Una compagnia farmaceutica californiana dichiara di aver trovato un modo per individuare la predisposizione alla dipendenza da oppiacei. Si tratta di un test del DNA e, secondo la compagnia, ha un’accuratezza di circa il 93%. Ci sono ancora dubbi riguardo l’efficacia del test, anche se la notizia ha generato un grande interesse.

Secondo Keith Humphreys, docente alla facoltà di Psichiatria dell’Università di Stanford, la predisposizione alla dipendenza da droghe corre in famiglia. Alcuni soggetti hanno reazioni molto intense fin dal primo uso ed è più facile che vengano sopraffatti dalla sostanza. In questi casi, non sempre si può individuare la causa di questa dipendenza nel contesto familiare o in esperienze precedenti. Ecco quindi che la spiegazione più credibile diviene la genetica.

Proove Opioid Risk è un prodotto che combina un test del DNA del paziente con osservazioni cliniche. A ogni paziente vengono fatte una serie di domande, per verificarne la predisposizione psicologica. Dopodiché si preleva un campione di DNA e si verifica se è presente una o più delle 12 anomalie genetiche ricollegabili alla dipendenza da oppiacei. Tutti e 12 i geni fanno parte del sistema limbico del cervello, che di solito si attiva in associazione al consumo di droga. Algoritmi specifici combinano tutte le informazioni e, secondo quanto sostenuto dall’azienda, si ottiene una stima della minore o maggiore predisposizione genetica alla dipendenza da oppiacei.

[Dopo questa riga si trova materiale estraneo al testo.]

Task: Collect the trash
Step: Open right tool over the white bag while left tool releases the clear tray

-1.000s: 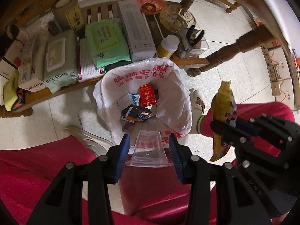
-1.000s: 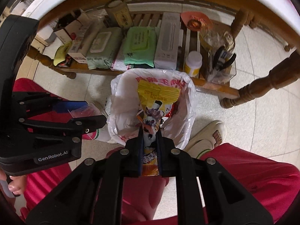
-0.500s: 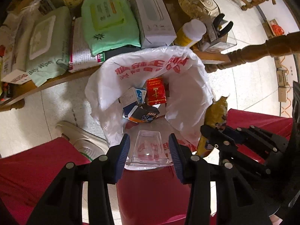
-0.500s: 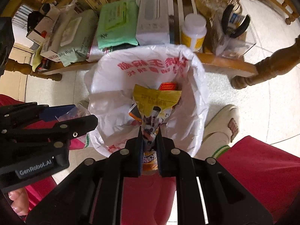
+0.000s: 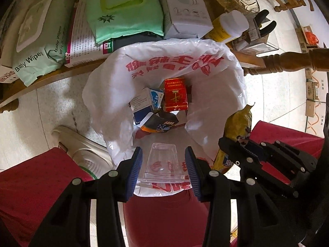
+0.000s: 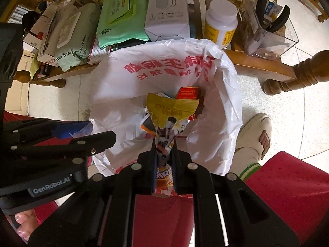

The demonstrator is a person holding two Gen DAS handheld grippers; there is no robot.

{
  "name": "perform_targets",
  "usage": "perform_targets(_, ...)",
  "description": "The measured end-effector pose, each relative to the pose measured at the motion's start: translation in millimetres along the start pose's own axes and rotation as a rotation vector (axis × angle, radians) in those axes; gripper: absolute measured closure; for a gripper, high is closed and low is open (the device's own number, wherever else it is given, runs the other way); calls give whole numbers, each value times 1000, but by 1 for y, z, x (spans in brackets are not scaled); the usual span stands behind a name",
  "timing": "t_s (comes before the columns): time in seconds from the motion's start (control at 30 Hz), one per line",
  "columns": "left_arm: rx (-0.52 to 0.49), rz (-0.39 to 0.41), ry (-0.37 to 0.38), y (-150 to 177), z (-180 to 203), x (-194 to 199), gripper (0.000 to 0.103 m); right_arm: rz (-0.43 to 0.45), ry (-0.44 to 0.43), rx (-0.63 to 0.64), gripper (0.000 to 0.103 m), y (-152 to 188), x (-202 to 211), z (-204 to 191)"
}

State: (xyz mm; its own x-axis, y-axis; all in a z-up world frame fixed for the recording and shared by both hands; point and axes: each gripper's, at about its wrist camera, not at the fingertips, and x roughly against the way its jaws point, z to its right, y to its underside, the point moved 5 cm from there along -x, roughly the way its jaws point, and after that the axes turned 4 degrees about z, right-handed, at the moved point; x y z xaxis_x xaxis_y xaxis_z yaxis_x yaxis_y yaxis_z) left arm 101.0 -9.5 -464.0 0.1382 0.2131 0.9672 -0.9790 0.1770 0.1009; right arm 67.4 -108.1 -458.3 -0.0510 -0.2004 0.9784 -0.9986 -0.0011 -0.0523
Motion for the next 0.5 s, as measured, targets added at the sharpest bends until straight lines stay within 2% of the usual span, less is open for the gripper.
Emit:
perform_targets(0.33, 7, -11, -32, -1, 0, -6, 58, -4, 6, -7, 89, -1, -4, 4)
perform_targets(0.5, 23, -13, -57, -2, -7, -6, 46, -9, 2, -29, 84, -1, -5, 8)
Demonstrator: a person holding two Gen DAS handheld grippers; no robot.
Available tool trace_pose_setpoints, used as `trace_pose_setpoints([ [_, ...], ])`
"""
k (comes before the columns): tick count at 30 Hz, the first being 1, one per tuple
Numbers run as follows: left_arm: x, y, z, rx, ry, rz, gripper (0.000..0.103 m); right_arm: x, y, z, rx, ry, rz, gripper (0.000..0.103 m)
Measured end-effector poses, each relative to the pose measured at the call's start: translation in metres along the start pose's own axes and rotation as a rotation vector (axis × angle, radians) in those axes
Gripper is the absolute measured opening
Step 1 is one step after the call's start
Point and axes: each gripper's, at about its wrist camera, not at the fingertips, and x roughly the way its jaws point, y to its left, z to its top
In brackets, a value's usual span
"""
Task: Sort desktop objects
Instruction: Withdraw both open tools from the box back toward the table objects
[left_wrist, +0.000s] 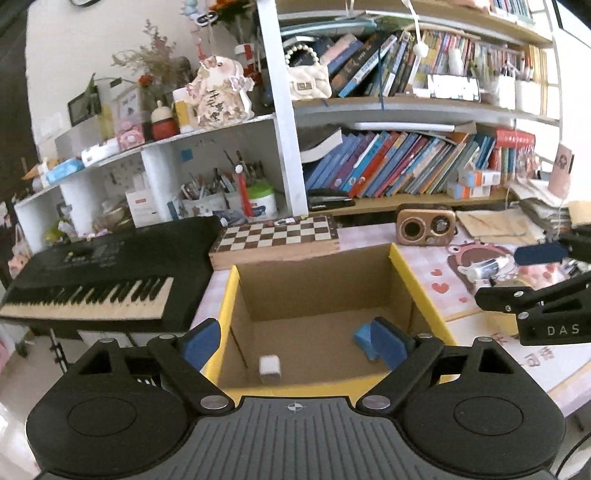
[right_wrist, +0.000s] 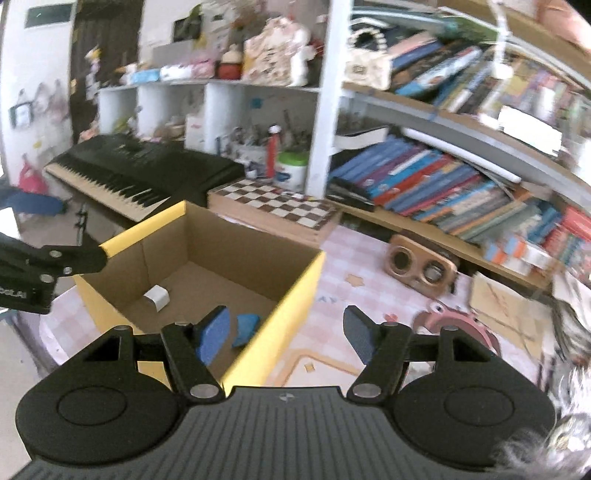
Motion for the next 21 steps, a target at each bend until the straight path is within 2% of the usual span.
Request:
trace_pose_setpoints([
  [12, -0.050, -0.019, -0.050, -0.091, 0.010, -0.031, 0.091, -0.068, 0.012, -0.069, 0.175, -0.013, -0.127, 0.069],
  [21, -0.066, -0.036, -0.081, -0.094, 0.035, -0.058, 0.091, -0.093, 0.030, -0.115, 0.213, 0.014, -0.202, 0.069],
])
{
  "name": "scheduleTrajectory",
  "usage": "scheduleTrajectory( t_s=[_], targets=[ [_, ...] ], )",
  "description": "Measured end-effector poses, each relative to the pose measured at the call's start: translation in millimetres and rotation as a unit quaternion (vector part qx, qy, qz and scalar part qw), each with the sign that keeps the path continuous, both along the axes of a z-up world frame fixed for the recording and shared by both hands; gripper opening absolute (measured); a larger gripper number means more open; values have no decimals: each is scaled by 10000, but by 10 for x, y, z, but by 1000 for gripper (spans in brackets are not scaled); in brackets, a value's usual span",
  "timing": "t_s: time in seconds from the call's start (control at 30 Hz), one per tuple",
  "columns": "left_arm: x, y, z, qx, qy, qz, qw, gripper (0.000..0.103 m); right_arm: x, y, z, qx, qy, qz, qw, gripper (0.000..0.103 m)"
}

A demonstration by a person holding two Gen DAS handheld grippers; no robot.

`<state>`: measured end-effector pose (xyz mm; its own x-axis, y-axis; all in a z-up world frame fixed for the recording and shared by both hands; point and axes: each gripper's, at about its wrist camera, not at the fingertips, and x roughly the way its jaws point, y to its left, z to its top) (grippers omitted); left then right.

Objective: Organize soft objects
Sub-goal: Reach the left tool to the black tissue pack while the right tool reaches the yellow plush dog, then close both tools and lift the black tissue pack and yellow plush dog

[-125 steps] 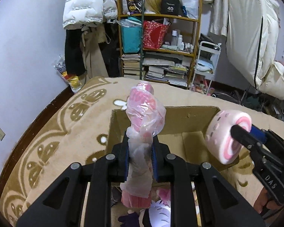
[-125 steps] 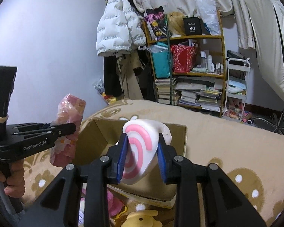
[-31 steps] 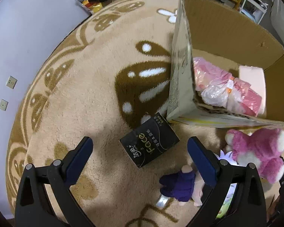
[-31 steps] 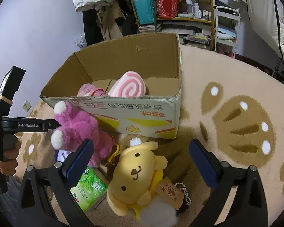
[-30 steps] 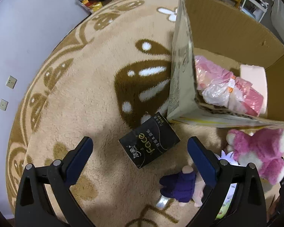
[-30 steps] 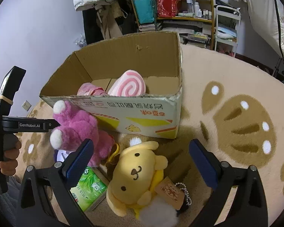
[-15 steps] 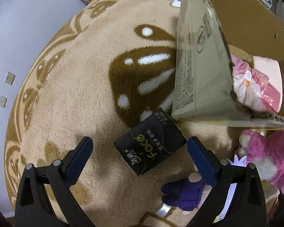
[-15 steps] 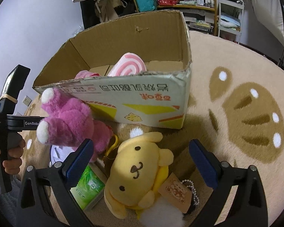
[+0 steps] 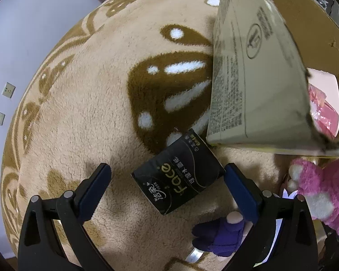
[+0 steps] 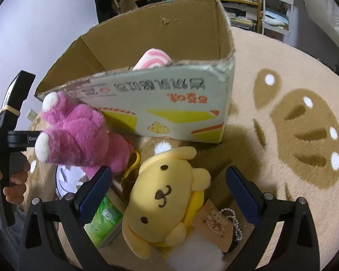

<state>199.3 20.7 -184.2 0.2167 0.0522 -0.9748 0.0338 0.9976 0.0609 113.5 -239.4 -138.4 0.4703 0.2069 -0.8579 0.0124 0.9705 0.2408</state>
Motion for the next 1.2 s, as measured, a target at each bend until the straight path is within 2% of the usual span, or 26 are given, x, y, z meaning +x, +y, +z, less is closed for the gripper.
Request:
scheduleTrajectory(
  t_s=[0.07, 0.27, 0.33, 0.4, 0.5, 0.6, 0.7, 0.9, 1.2],
  targets=[
    [10, -9, 9, -16, -21, -23, 10000, 96, -25, 38, 0, -10, 14, 31, 10000, 103],
    [-22, -67, 10, -44, -35, -188, 9998, 78, -12, 83, -54, -50, 179, 122, 9998, 103],
    [-32, -92, 2, -16, -42, -241, 9997, 78, -9, 94, -77, -74, 242, 153, 9996, 100],
    [-34, -134, 9, -5, -37, -277, 9996, 77, 7, 105, -109, -81, 353, 194, 9992, 87],
    [-53, -152, 18, -25, -23, -269, 9996, 77, 23, 144, -131, -102, 403, 240, 9988, 74],
    [-113, -141, 27, -42, -41, -246, 9997, 77, 18, 170, -105, -165, 326, 276, 9989, 68],
    [-161, -120, 78, -26, -122, -247, 9996, 77, 10, 143, -94, -159, 269, 279, 9991, 64],
    [-265, -93, 198, -15, -278, -248, 9993, 77, -106, 150, 53, -87, -29, 193, 9998, 63],
    [-590, 3, 605, 20, -713, -181, 9973, 77, -312, 108, 409, -116, -667, 57, 9977, 63]
  ],
)
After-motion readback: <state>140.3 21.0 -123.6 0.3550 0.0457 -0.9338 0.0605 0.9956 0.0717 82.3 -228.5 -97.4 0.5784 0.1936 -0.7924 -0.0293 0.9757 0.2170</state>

Per il momento Proove Opioid Risk deve ancora comparire su una rivista peer-reviewed. Diversi scienziati, tra cui il Dr. Richard Friedman del New York Times, hanno definito il prodotto poco serio. D’altra parte, altri mettono in luce il suo potenziale in ambito clinico. Ad una maggiore predisposizione alla dipendenza, infatti, potrebbe corrispondere un uso più cauto di antidolorifici e trattamenti per il dolore. Per conoscere la verità, bisognerà però aspettare studi più approfonditi.